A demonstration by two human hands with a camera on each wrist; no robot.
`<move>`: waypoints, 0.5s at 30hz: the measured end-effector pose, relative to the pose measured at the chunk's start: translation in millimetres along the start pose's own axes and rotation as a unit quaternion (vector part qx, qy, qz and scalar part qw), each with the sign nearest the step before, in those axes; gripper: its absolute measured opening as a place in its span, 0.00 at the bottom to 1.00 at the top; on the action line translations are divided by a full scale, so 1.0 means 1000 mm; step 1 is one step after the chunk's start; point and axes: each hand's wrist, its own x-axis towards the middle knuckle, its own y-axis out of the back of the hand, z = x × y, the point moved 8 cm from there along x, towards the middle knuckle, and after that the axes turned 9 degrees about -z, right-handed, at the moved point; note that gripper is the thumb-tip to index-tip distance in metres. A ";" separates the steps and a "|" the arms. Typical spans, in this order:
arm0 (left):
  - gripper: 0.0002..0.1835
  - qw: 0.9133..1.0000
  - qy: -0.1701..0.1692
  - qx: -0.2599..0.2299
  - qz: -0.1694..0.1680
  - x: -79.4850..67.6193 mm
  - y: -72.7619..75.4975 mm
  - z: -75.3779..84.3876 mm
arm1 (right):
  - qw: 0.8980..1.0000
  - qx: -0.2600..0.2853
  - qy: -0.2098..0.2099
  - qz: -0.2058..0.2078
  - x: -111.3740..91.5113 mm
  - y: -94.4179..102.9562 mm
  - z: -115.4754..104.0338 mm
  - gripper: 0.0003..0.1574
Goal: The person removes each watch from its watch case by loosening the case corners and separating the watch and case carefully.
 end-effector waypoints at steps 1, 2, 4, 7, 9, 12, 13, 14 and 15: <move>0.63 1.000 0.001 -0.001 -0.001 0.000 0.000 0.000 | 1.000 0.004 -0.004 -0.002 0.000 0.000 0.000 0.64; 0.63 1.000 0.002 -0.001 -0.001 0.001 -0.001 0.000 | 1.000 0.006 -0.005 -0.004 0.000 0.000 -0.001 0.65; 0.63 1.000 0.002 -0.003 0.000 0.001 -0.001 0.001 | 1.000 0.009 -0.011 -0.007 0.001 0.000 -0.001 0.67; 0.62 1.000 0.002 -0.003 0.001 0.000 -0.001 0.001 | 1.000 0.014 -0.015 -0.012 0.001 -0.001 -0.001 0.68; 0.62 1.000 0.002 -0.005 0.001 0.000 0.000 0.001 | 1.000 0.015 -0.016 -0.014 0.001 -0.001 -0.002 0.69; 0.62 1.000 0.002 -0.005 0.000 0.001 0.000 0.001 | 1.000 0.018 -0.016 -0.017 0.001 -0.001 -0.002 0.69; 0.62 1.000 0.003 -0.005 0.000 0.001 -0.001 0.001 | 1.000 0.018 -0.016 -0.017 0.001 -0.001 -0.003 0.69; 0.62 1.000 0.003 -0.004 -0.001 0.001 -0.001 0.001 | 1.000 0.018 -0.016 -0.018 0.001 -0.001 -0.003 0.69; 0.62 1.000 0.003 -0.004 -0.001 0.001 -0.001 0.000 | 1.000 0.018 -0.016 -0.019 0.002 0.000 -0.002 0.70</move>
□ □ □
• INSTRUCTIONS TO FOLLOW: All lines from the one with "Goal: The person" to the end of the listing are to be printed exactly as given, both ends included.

• RESPONSE TO THIS TASK:
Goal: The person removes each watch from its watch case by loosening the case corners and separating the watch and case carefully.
 end-effector waypoints at steps 1, 2, 4, 7, 9, 12, 13, 14 and 15: <move>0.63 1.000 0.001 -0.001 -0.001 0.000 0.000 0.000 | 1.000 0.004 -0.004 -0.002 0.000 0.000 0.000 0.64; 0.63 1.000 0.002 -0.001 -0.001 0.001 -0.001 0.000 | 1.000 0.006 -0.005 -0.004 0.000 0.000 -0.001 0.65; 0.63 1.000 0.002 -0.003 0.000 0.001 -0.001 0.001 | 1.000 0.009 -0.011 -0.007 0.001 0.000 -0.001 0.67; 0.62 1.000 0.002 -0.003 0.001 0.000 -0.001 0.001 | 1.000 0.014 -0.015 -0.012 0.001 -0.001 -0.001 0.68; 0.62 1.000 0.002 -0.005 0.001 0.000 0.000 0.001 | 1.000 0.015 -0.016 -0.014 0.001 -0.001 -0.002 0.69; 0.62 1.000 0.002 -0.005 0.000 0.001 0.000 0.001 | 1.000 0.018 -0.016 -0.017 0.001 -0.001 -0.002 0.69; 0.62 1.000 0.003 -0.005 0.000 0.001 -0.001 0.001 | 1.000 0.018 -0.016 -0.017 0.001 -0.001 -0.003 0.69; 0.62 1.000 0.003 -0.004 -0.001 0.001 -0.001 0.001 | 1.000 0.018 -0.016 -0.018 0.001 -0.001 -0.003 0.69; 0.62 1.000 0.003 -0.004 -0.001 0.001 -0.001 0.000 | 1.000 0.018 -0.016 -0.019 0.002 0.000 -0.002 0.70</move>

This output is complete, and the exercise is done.